# Left out...



## 1eyefishing (Dec 28, 2020)

Southbound. Gone.
Last December was the 'Saltwater December' thread. 3 weeks out of the month spent in Sebastian, Islamorada, and St. Marks...
This December, I haven't left the house to fish or hunt.
Now taking 7 or 8 days to get to hunt camp, then fish camp, then hunt camp again. Home for a doctor's appointment on the 6th of January.
Then more hunting and ChehawFrontier Days on 8th-10th. Then more fishing.
Just pulled in to hunt camp. Headed for a tree.
Will report...


----------



## 1eyefishing (Dec 28, 2020)




----------



## Browning Slayer (Dec 28, 2020)

1eyefishing said:


>


It is Bobcat season...


----------



## 1eyefishing (Dec 28, 2020)

Browning Slayer said:


> It is Bobcat season...




This is the time of season when I'll hunt with 2 guns...
Like a .22mag rifle and a deer caliber Contender.
That cat is lucky today.

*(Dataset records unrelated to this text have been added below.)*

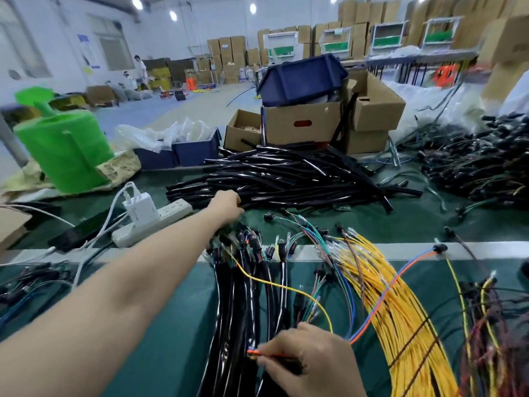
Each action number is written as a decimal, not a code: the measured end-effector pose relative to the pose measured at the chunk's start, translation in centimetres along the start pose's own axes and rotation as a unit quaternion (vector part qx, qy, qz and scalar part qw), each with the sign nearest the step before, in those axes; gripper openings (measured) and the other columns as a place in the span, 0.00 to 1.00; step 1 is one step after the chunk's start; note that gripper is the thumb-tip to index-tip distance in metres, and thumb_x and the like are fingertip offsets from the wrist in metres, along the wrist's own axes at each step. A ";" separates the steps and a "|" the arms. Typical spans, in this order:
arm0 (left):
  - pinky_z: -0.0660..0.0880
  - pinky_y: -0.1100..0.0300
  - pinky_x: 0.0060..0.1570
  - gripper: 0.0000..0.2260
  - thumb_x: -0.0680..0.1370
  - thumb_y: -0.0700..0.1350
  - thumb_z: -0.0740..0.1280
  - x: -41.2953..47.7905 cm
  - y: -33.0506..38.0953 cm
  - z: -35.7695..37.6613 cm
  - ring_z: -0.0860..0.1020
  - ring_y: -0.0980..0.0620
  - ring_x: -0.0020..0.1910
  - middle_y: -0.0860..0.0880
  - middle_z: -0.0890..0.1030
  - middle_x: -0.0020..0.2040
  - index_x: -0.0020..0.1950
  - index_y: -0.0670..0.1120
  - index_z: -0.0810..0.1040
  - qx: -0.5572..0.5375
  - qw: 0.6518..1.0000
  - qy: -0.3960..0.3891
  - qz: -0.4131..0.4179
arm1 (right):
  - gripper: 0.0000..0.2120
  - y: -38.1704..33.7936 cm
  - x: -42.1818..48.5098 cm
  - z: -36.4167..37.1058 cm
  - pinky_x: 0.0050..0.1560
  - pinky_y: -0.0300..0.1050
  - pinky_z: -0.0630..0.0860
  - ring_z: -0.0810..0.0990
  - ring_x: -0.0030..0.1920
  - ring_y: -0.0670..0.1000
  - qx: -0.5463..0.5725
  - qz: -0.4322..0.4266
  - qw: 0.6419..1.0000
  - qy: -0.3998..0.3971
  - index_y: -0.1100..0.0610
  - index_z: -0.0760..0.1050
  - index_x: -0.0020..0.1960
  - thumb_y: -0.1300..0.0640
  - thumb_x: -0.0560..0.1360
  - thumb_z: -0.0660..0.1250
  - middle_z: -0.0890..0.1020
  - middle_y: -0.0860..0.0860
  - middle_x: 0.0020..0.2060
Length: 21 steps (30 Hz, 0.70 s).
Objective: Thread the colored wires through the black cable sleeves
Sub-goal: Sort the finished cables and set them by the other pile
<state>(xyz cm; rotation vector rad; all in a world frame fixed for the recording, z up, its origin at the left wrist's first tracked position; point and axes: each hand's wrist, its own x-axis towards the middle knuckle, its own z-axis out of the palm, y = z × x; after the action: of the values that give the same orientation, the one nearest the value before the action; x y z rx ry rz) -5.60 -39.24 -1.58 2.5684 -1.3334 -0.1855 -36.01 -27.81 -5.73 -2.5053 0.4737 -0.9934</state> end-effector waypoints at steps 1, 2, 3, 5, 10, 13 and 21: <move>0.73 0.53 0.55 0.16 0.77 0.47 0.68 0.9 -0.2 0.9 0.77 0.40 0.57 0.39 0.79 0.58 0.60 0.38 0.77 0.023 1.000 -0.003 -0.009 | 0.05 0.0 0.1 0.1 0.27 0.32 0.74 0.75 0.29 0.37 -0.006 -0.005 1.000 -0.007 0.41 0.81 0.36 0.42 0.64 0.70 0.80 0.36 0.29; 0.73 0.52 0.53 0.15 0.77 0.47 0.67 1.7 -0.2 1.5 0.77 0.39 0.56 0.38 0.79 0.57 0.58 0.38 0.76 0.042 0.999 0.002 -0.014 | 0.05 0.1 0.3 0.2 0.27 0.30 0.73 0.75 0.30 0.36 -0.009 -0.010 1.000 -0.016 0.40 0.81 0.36 0.41 0.65 0.69 0.79 0.36 0.30; 0.73 0.52 0.51 0.13 0.77 0.45 0.67 2.5 -0.1 2.0 0.76 0.38 0.56 0.38 0.78 0.57 0.57 0.38 0.76 0.059 0.998 0.008 -0.015 | 0.05 0.2 0.4 0.2 0.28 0.29 0.72 0.74 0.30 0.36 -0.007 -0.011 1.000 -0.025 0.39 0.80 0.36 0.40 0.66 0.68 0.79 0.35 0.30; 0.73 0.51 0.51 0.11 0.77 0.42 0.65 3.7 0.3 2.3 0.76 0.38 0.57 0.38 0.77 0.57 0.57 0.39 0.75 0.091 0.996 0.015 -0.007 | 0.06 0.7 0.7 0.0 0.29 0.28 0.72 0.74 0.31 0.35 -0.003 -0.011 0.999 -0.033 0.38 0.79 0.37 0.38 0.68 0.66 0.79 0.34 0.32; 0.73 0.57 0.43 0.09 0.75 0.45 0.66 3.4 0.8 0.4 0.78 0.43 0.46 0.42 0.81 0.46 0.46 0.40 0.81 0.007 1.000 0.019 0.010 | 0.07 1.5 0.9 -0.1 0.27 0.26 0.70 0.73 0.29 0.36 -0.025 -0.018 0.999 -0.028 0.38 0.80 0.36 0.38 0.67 0.65 0.78 0.35 0.30; 0.75 0.58 0.45 0.07 0.75 0.48 0.67 1.4 -1.0 -2.7 0.78 0.46 0.42 0.43 0.82 0.44 0.43 0.45 0.79 -0.136 0.986 0.091 -0.027 | 0.07 1.6 1.1 -0.1 0.26 0.26 0.69 0.72 0.28 0.37 -0.033 -0.014 0.999 -0.011 0.39 0.80 0.34 0.39 0.63 0.66 0.76 0.36 0.26; 0.77 0.52 0.51 0.04 0.79 0.45 0.64 -9.3 -2.6 -15.5 0.79 0.46 0.45 0.44 0.80 0.46 0.47 0.49 0.69 -0.395 0.782 0.454 0.164 | 0.05 0.7 0.8 -1.3 0.38 0.48 0.77 0.80 0.35 0.47 0.046 0.122 0.991 -0.023 0.46 0.84 0.41 0.47 0.67 0.75 0.82 0.46 0.32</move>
<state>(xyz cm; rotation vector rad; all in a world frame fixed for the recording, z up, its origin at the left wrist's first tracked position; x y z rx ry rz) -5.42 -27.82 12.61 1.3438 -0.9526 0.4268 -36.45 -29.14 -4.77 -2.3166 0.6850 -0.8421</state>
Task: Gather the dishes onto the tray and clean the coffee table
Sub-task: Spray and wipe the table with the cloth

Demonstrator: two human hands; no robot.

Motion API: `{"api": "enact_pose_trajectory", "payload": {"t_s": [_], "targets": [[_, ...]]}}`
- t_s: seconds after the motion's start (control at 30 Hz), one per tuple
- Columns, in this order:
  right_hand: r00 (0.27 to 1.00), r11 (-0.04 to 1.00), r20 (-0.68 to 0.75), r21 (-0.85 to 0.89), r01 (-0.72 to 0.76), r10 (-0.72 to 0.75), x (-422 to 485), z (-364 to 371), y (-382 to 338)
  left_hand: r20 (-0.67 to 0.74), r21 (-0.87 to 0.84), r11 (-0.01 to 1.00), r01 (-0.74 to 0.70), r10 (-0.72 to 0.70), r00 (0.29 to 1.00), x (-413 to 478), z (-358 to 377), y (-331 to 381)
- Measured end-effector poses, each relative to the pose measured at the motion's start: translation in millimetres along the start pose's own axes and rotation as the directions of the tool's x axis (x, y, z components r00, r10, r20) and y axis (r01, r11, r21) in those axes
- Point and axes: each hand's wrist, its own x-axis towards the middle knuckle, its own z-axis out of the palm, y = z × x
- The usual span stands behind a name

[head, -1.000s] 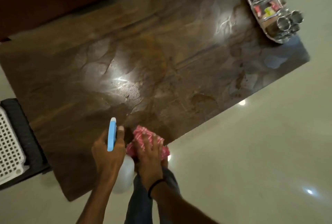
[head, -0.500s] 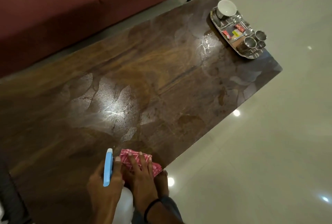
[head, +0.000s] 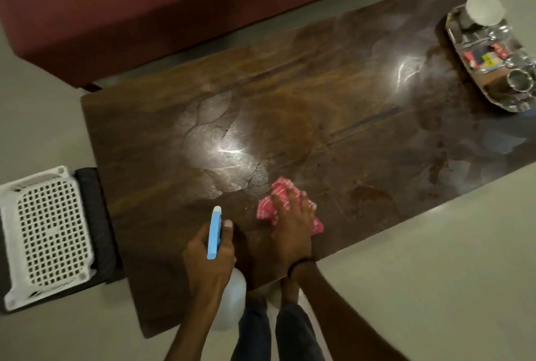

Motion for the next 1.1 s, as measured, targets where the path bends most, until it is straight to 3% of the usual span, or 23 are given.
{"api": "enact_pose_trajectory", "payload": {"t_s": [0.07,0.1,0.2,0.27,0.4,0.47,0.53,0.63,0.7,0.77,0.83,0.9,1.0,1.03,1.1], "targets": [[0.997,0.995,0.015,0.05,-0.082,0.081,25,-5,-27,-0.014,0.008,1.0,-0.006,0.006,1.0,7,-6,-2],[0.998,0.997,0.047,0.066,-0.05,0.047,28,-6,-38,-0.02,0.015,1.0,-0.005,0.006,1.0,9,-9,-3],[0.951,0.969,0.183,0.038,0.245,-0.248,1,10,-41,-0.03,-0.001,1.0,0.026,-0.026,0.999,16,-19,-3],[0.938,0.952,0.17,0.015,0.305,-0.304,-10,7,-15,-0.027,-0.035,0.999,0.039,-0.04,0.999,19,-25,-2],[0.992,0.994,-0.057,-0.017,0.111,-0.112,57,-8,-5,-0.022,-0.046,0.999,0.007,-0.008,1.0,34,-36,-5],[0.998,0.999,-0.06,0.009,0.036,-0.035,85,-3,-39,-0.025,-0.033,0.999,-0.004,0.003,1.0,43,-38,-9],[0.981,0.982,0.033,-0.018,0.19,-0.19,75,16,-70,-0.033,-0.025,1.0,-0.005,0.004,0.999,48,-42,-12],[0.864,0.885,0.222,-0.014,0.466,-0.451,25,15,-60,-0.031,-0.024,1.0,0.009,-0.01,0.999,54,-51,-8],[0.9,0.908,0.136,-0.008,0.419,-0.414,38,1,-38,-0.041,-0.043,0.999,0.01,-0.012,0.999,58,-59,-6],[0.973,0.973,-0.008,-0.015,0.231,-0.232,80,-2,-42,-0.044,-0.048,0.999,0.001,-0.004,0.999,63,-64,-4],[0.995,0.996,-0.051,-0.012,0.088,-0.088,115,7,-80,-0.036,-0.055,0.998,0.011,-0.013,0.999,70,-68,-6],[0.976,0.975,0.057,-0.059,0.213,-0.209,113,25,-120,-0.049,-0.049,0.998,0.025,-0.028,0.998,76,-69,-8],[0.81,0.829,0.309,-0.103,0.549,-0.498,71,29,-114,-0.076,-0.048,0.998,0.05,-0.053,0.996,88,-76,-5],[0.779,0.798,0.317,-0.098,0.594,-0.541,68,19,-95,-0.069,-0.048,0.997,0.057,-0.06,0.996,91,-79,-6],[0.825,0.82,0.208,-0.132,0.557,-0.526,93,-4,-67,-0.052,-0.073,0.997,0.024,-0.028,0.998,96,-83,-5]]}}
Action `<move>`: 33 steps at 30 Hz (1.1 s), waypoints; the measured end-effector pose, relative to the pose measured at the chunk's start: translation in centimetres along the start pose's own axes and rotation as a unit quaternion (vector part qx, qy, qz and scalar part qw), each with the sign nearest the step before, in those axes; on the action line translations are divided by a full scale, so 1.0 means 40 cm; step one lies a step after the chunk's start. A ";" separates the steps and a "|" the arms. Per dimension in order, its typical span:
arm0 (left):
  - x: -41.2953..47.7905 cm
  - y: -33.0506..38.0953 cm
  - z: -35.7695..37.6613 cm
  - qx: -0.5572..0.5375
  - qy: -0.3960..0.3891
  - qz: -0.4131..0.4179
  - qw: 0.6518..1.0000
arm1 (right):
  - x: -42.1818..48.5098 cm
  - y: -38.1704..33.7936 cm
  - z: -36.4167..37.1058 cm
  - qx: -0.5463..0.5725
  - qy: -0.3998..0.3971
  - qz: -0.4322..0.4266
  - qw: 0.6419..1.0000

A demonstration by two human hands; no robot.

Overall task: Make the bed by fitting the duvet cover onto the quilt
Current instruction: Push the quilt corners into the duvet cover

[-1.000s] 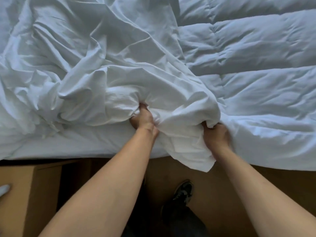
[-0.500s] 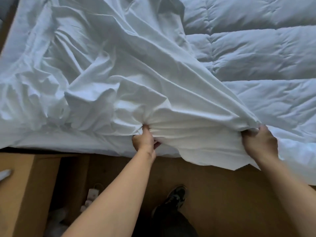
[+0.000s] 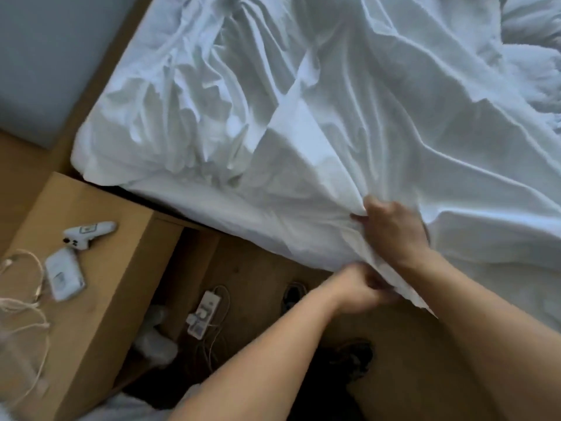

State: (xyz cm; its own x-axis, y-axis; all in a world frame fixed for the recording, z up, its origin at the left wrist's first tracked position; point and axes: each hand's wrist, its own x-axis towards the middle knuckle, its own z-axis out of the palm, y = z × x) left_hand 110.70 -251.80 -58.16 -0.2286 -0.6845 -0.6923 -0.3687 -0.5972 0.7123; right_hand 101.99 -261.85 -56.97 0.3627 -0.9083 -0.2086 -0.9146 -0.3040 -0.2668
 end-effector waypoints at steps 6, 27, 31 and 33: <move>0.010 -0.021 -0.379 -0.398 0.361 -0.027 0.843 | -0.184 0.290 0.006 -0.106 -0.040 0.091 0.989; -0.011 -0.076 -0.526 -0.424 0.323 -0.048 0.845 | 0.025 0.089 -0.070 -0.111 -0.012 0.099 0.989; 0.046 -0.023 -0.492 -0.402 0.360 0.009 0.842 | 0.076 0.074 -0.146 -0.143 -0.055 0.200 0.968; 0.071 0.001 -0.431 -0.315 0.336 0.034 0.887 | 0.113 -0.031 -0.157 -0.095 0.042 0.130 0.986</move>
State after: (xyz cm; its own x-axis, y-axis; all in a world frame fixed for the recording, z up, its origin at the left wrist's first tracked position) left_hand 125.57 -260.98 -58.09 0.4349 -0.6960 -0.5713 0.2500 -0.5162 0.8192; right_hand 103.64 -267.37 -51.67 0.1023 -0.9809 -0.1653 -0.9946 -0.0983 -0.0324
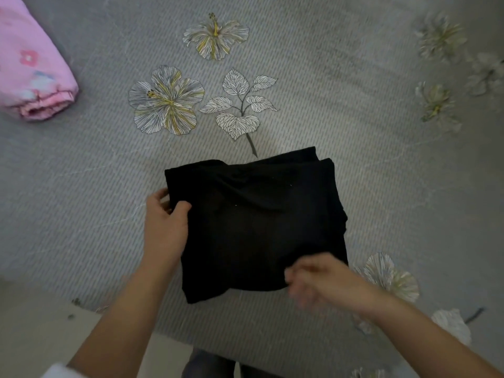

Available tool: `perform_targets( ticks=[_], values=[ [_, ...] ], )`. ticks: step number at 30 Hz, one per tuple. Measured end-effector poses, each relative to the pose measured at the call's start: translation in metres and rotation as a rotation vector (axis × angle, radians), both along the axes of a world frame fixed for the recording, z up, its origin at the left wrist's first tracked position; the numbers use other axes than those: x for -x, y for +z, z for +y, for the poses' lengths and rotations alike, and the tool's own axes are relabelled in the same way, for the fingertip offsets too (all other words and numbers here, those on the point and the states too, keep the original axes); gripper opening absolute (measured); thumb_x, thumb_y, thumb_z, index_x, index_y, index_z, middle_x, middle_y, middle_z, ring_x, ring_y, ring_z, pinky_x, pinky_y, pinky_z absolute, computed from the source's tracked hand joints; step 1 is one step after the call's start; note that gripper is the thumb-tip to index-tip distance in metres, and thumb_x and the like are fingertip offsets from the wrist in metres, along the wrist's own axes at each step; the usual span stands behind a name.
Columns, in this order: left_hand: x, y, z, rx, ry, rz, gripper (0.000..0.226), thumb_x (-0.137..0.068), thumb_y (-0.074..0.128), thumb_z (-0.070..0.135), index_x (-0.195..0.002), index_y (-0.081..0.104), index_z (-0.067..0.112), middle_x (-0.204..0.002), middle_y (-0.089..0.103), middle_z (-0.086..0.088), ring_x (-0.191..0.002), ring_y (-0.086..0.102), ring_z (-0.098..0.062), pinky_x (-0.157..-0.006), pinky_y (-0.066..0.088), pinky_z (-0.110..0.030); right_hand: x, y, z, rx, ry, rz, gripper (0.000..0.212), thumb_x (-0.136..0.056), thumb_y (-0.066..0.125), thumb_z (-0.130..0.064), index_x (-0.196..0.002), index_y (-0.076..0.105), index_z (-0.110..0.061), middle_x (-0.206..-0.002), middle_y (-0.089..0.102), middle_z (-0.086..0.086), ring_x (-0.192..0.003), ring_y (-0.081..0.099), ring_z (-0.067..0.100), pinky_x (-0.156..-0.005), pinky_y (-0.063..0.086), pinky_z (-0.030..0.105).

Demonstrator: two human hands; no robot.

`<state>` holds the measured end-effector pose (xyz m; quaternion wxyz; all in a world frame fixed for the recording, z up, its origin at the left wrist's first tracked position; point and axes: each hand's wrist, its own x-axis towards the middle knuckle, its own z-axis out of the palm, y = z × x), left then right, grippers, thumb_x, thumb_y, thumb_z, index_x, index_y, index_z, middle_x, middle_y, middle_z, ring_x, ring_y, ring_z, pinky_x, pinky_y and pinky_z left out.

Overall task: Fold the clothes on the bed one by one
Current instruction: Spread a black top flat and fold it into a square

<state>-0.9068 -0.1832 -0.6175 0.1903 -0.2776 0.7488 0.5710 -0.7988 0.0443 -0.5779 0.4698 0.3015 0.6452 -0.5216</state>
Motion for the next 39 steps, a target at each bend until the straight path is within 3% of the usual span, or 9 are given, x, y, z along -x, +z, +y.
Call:
perform_targets(
  ticks=[5,9,13,20,23,26,30,34,39],
  values=[
    [-0.026,0.009,0.024,0.574,-0.338,0.462,0.061,-0.090,0.052,0.020,-0.145,0.029,0.010,-0.151,0.024,-0.015,-0.140,0.020,-0.028,-0.113,0.015,-0.044,0.056,-0.009,0.014,-0.695,-0.093,0.823,0.013,-0.090,0.060,-0.017,-0.103,0.062,-0.020,-0.099,0.062,-0.002,-0.090,0.056,0.011,-0.083,0.047,0.029],
    [-0.046,0.002,0.039,0.705,-0.713,0.532,0.060,-0.095,0.035,0.034,-0.151,0.021,0.015,-0.160,0.011,-0.009,-0.148,0.002,-0.022,-0.117,0.003,-0.045,0.096,-0.029,0.028,-1.034,0.375,0.746,0.054,-0.087,0.062,-0.041,-0.135,0.044,-0.025,-0.146,0.031,0.004,-0.135,0.022,0.024,-0.107,0.021,0.045],
    [-0.050,-0.015,0.034,0.829,-0.877,0.442,0.065,-0.097,0.021,0.044,-0.153,0.005,0.016,-0.160,-0.006,-0.010,-0.147,-0.010,-0.023,-0.118,-0.005,-0.042,0.123,-0.035,0.044,-1.017,0.532,0.870,0.027,-0.093,0.053,-0.042,-0.111,0.067,-0.026,-0.138,0.042,0.001,-0.133,0.023,0.025,-0.102,0.017,0.047],
    [-0.039,-0.024,0.036,0.843,-0.870,0.357,0.073,-0.098,0.033,0.045,-0.152,-0.009,0.019,-0.158,-0.017,-0.013,-0.146,-0.017,-0.025,-0.117,-0.009,-0.043,0.146,-0.047,0.050,-1.150,0.511,0.821,0.033,-0.098,0.042,-0.040,-0.112,0.065,-0.020,-0.130,0.048,0.003,-0.128,0.031,0.026,-0.103,0.019,0.049],
    [-0.030,-0.022,0.041,0.838,-0.906,0.459,0.071,-0.093,0.029,0.039,-0.153,-0.006,0.024,-0.159,-0.014,-0.009,-0.146,-0.016,-0.024,-0.117,-0.009,-0.045,0.127,-0.052,0.029,-1.121,0.398,0.936,0.040,-0.097,0.045,-0.037,-0.130,0.051,-0.016,-0.144,0.040,0.006,-0.134,0.029,0.025,-0.105,0.017,0.048],
    [-0.018,-0.030,0.038,0.866,-0.919,0.434,0.064,-0.097,0.024,0.045,-0.152,-0.006,0.030,-0.159,-0.017,-0.007,-0.145,-0.020,-0.024,-0.116,-0.011,-0.046,0.091,-0.059,0.010,-1.025,0.610,1.096,0.057,-0.095,0.040,-0.040,-0.146,0.033,-0.014,-0.153,0.032,0.008,-0.142,0.022,0.024,-0.110,0.009,0.050],
    [-0.007,-0.046,0.030,0.810,-0.818,0.269,0.064,-0.095,0.018,0.056,-0.148,-0.014,0.040,-0.157,-0.023,-0.010,-0.141,-0.030,-0.025,-0.114,-0.014,-0.049,0.066,-0.080,0.029,-1.008,0.919,0.789,0.063,-0.095,0.009,-0.061,-0.149,-0.011,-0.036,-0.160,-0.010,-0.004,-0.146,-0.015,0.017,-0.114,-0.011,0.053],
    [-0.004,-0.050,0.029,0.721,-0.800,0.288,0.063,-0.095,0.019,0.057,-0.147,-0.012,0.044,-0.158,-0.021,-0.008,-0.142,-0.028,-0.021,-0.113,-0.013,-0.046,0.073,-0.088,0.039,-0.894,0.755,0.740,0.054,-0.094,0.003,-0.062,-0.141,-0.021,-0.050,-0.156,-0.023,-0.011,-0.141,-0.028,0.011,-0.113,-0.017,0.046],
    [-0.015,-0.037,0.007,0.506,-0.568,0.275,0.071,-0.095,0.040,0.049,-0.152,0.001,0.032,-0.160,-0.010,-0.004,-0.146,-0.011,-0.018,-0.118,-0.001,-0.043,0.053,-0.074,0.048,-0.859,0.173,0.720,0.075,-0.090,0.052,-0.051,-0.151,0.013,-0.031,-0.156,0.015,0.001,-0.143,0.015,0.022,-0.115,0.016,0.049]
  ],
)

I'm sitting with a 45-70 lever and a .41mag revolver.


----------



## 1eyefishing (Dec 29, 2020)

Got my feeders refilled. 
Got my cameras reset.
 And just like that… fish camp!
72° and sunny!


----------



## Cmp1 (Dec 29, 2020)

1eyefishing said:


> Got my feeders refilled.
> Got my cameras reset.
> And just like that… fish camp!
> 72° and sunny!
> ...


Nice 22deg here,,,,


----------



## Browning Slayer (Dec 29, 2020)

1eyefishing said:


> Got my feeders refilled.
> Got my cameras reset.
> And just like that… fish camp!
> 72° and sunny!
> ...


Dadgumit... I hate you!!!!!!!!!!!! 

You be safe brother!! I want to see some Redfish in this thread!


----------



## slow motion (Dec 29, 2020)

1eyefishing said:


> Got my feeders refilled.
> Got my cameras reset.
> And just like that… fish camp!
> 72° and sunny!
> ...



Me and the missus are headed down to the panhandle tomorrow eve. Not sure if I will be able to get the boat wet this trip or not.


----------



## 1eyefishing (Dec 29, 2020)

slow motion said:


> Me and the missus are headed down to the panhandle tomorrow eve. Not sure if I will be able to get the boat wet this trip or not.



Be aware...
-.8 ft low tide tomorrow morn... (winter full moon).


----------



## Rabun (Dec 30, 2020)

Hope to see some fins soon!


----------



## 1eyefishing (Dec 30, 2020)

Dang it man!
Y'all gonna make me get out there and fish?
I need to...
...Rewire my electronics on my 15' jon.
...Rebuild the wood deck that floated away from my doorstep during one of this fall"s storms.  It is too heavy to move and blocking my driveway parking for my boat.
...Run to Tallahassee to pick up some RV parts and supplies. And probably a second trip for deck joists... Also need to buy another cooler for a fishbox.
Maybe fishing would be easier; we'll see...


----------



## Cmp1 (Dec 30, 2020)

1eyefishing said:


> Dang it man!
> Y'all gonna make me get out there and fish?
> I need to...
> ...Rewire my electronics on my 15' jon.
> ...


I'll help you the best I can,,,,? ? ? ? 
What happened to your wiring?,,,,


----------



## 1eyefishing (Dec 30, 2020)

Something missing at the boat ramp today...



Mud boat...




Mud pelican...


----------



## 1eyefishing (Dec 30, 2020)

Cmp1 said:


> I'll help you the best I can,,,,? ? ? ?
> What happened to your wiring?,,,,



Unsealed connections+saltwater+8 months=trouble.


----------



## 1eyefishing (Dec 30, 2020)

Hey @Nicodemus,  I think that Bobcat was eating mounds of rabbit pellets. There was tons of it along with deer scat in the food plot, but the rabbit pellets were mounded up much better.
 Several times I saw that cat take a big bite of something on the ground and chew hard and swallow hard before moving on. He was either eating grass or poop.  Pretty sure it wasn't grass. Ever heard of such?


----------



## Cmp1 (Dec 30, 2020)

1eyefishing said:


> Unsealed connections+saltwater+8 months=trouble.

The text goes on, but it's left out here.